Elkhart Community Schools is trying to change the narrative around mental health.
The school district is partnering with organizations in the community to offer more opportunities for students to learn positive mental health habits.
Sources of Strength
Every so often, when the lunch bell sounds at North Side Middle School, a group of about a dozen students detours from the cafeteria and heads to lunch inside a social worker’s office.
They are in a group called Sources of Strength.
They have a mission and a message.
“So, in the lunchroom today we are handing out bracelets,” says Jordan Powell, a 7th grader.
On the day WSBT visited the school, Powell and the other Sources of Strength students grabbed large boxes of bracelets from the office and handed them out to all students during the lunch period.
The writing on the bracelets included ideas of healthy activities. Activities like being outside, making art, and hanging out with friends.
“We are going to talk about things that we could do to find peace for us,” says Cristian Padilla, another 7th grader in the group.
Sources of Strength is an evidence-based program that provides “training and curriculum for youth and adults, utilizing a strength-based and upstream approach to mental health promotion and prevention.”
Basically, the program uses students to come up with messages and spread awareness to the larger student body.
“Sources of Strength is a suicide prevention program that focuses on protective factors,” says Alicia Sisk the Communication Manager from Oaklawn, “things like physical health, mental health, healthy activities, mentors, generosity, spirituality, it is tapping into all of these Sources of Strength.”
Oaklawn is a community partner with Elkhart Community Schools.
Oaklawn is helping to fund and manage the Sources of Strength program at Elkhart Community Schools, Goshen Community Schools, and School City of Mishawaka.
Sisk says, the program shows that when young people have multiple sources of support, when times get hard, they have options of where to turn.
“As we work on these Sources of Strength and build resiliency in kids, it reduces suicide. It also has the effects of reducing other negative behaviors like bullying, violence substance use,” says Sisk.
The program has been in Elkhart for about a year.
The students in the program at North Side are diverse and come from a variety of social groups.
Together, they come up with ways to help the other students in the school feel more included and empowered.

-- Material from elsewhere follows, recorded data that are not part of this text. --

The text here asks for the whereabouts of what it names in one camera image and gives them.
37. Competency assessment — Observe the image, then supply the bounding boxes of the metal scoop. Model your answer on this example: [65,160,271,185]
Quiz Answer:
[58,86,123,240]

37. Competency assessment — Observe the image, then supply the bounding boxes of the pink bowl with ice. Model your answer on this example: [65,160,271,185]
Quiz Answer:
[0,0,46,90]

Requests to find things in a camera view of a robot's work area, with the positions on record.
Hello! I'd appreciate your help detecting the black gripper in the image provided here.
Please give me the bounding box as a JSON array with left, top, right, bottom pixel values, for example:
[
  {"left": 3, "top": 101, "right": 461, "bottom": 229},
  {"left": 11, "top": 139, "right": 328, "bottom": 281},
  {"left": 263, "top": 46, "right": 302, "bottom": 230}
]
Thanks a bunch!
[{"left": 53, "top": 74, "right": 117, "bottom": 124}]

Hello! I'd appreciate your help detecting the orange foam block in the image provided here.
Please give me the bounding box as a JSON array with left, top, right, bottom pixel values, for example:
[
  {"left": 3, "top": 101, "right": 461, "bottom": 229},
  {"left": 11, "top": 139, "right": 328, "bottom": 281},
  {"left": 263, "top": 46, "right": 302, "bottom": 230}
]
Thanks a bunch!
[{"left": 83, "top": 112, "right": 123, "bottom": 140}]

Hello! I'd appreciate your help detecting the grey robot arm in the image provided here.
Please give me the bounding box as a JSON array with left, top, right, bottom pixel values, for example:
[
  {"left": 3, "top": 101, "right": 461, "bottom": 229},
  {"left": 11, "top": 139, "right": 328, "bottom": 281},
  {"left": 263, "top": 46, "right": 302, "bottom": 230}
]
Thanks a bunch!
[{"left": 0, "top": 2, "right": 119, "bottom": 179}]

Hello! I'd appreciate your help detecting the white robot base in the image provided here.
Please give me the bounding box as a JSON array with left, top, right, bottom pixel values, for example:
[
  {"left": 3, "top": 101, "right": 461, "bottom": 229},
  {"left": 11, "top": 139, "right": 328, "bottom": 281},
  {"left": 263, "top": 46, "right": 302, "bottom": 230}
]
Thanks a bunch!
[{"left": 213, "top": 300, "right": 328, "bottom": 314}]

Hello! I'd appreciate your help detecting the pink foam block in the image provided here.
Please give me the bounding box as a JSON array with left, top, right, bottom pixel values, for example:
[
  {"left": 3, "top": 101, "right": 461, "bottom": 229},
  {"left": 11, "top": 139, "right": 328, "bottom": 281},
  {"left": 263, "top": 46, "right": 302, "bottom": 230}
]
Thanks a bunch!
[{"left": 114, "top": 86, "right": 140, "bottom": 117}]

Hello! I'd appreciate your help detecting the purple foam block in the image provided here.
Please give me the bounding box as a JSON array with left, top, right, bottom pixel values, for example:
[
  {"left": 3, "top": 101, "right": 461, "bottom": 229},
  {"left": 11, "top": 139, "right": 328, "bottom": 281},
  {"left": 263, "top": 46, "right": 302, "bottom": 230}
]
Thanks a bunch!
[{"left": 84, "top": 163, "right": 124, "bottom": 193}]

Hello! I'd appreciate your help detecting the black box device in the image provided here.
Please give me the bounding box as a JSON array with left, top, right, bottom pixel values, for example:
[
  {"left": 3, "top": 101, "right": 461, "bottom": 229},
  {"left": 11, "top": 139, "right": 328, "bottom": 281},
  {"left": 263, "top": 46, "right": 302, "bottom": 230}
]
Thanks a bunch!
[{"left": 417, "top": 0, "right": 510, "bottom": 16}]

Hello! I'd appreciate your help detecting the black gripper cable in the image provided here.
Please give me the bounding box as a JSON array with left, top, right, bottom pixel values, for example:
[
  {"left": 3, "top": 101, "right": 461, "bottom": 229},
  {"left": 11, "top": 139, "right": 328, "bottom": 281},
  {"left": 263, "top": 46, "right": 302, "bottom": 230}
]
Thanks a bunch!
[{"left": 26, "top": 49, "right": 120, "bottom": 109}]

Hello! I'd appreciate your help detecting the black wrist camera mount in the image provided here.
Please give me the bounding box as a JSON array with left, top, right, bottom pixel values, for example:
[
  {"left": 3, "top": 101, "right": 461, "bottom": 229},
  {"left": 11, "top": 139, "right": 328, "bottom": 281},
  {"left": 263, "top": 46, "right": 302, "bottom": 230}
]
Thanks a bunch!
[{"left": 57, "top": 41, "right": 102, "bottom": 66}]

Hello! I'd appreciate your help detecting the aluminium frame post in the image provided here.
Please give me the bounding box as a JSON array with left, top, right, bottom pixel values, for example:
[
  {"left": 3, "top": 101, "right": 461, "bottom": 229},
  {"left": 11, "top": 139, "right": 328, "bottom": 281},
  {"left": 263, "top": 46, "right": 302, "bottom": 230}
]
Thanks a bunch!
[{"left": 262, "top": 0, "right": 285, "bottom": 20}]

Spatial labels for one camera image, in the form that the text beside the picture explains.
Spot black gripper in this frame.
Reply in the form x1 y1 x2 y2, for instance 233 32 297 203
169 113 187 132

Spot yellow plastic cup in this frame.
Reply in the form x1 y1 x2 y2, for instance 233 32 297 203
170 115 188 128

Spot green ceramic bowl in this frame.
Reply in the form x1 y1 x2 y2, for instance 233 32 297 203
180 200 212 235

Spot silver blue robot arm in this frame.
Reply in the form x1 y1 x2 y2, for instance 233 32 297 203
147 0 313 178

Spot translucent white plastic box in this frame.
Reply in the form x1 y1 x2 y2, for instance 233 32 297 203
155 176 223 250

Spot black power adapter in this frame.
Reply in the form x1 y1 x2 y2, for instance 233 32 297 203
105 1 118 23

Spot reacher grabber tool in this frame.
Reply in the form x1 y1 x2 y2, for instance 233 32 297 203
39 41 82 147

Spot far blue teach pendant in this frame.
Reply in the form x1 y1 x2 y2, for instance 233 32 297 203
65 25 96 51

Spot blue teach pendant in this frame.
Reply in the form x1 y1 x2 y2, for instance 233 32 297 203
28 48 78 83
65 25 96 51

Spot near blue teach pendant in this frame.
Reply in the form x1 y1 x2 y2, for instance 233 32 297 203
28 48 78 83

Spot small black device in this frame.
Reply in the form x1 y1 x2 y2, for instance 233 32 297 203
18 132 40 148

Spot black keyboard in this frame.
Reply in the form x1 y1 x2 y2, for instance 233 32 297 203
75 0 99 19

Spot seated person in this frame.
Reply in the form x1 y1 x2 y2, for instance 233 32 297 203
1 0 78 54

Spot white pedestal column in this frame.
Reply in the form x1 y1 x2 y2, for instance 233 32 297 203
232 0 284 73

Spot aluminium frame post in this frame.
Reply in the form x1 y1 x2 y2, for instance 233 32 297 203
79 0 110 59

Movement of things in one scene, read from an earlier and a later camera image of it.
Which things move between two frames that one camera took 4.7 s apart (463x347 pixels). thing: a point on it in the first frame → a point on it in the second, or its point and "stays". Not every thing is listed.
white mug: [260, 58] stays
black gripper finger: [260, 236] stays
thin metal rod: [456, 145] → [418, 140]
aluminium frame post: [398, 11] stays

“Sources of Strength really empowers students to kind of run the program and run the messaging,” says Sisk, “it is also about empowering students to connect their peers to help if they find something is wrong. If someone is suicidal, one of their peers is likely going to be the first to know about it, so connecting their friends to a trusted safe adult if they know someone is in danger.”
Over the past few weeks, the students have left notes on the walls of the schools, on lockers and are now handing out information during lunch.
“I feel like that, let’s say you are having a bad day and we just put those notes out there and it just makes you feel good,” says Padilla.
“I definitely feel like we are making a difference and there are people that have thought differently about how their life is,” says Powell.
An important mission
The students at North Side know how important their mission is.
“The last meeting, we were talking about red flags,” says Padilla, “our solutions were to just be there for them and help them.”
Last year, a 12-year-old North Side Middle School student died by suicide.
The family of Rio Allred said she had been bullied.
“We just need to spread awareness that it actually happens, that they are not just stories, they are happening every day,” says Padilla.
Padilla and Powell say they didn’t know Allred, but they were saddened by her death.
A 2021 report by the CDC found the number of adolescents reporting poor mental health is increasing.
The CDC data shows, four in 10 high schoolers in the U.S. said they felt persistently sad and one in five seriously considered attempting suicide.
Some groups of kids are more affected than others including LGBTQ students and black students.
The CDC reports that prevention should include strategies to help all kids feel more connected.
That is what Sources of Strength aims to do in Elkhart schools.
The hope is the students can take it beyond middle school.
“So, students absolutely need that kind of positive foundation of good mental health so they can function in school and in life,” says Sisk.
More Mental Health Partnerships
Elkhart Community schools is one of a handful of schools in Indiana to receive Project AWARE grant funding.
Two years in, the grant has helped the district hire mental health coordinators, counselors, and social workers.
It has helped boost and train employees on the district’s bullying prevention and intervention program, Olweus.
Crosswinds Counseling, a partnering organization with Elkhart Community Schools, now has a team of licensed mental health counselors that visit Elkhart High School to talk with students one-on-one.
The grant has also offered more professional development and training to teachers, staff and school bus drivers.
In Elkhart’s elementary schools, regulation rooms funded by Project AWARE, are aiming to teach young children how to identify and process emotion.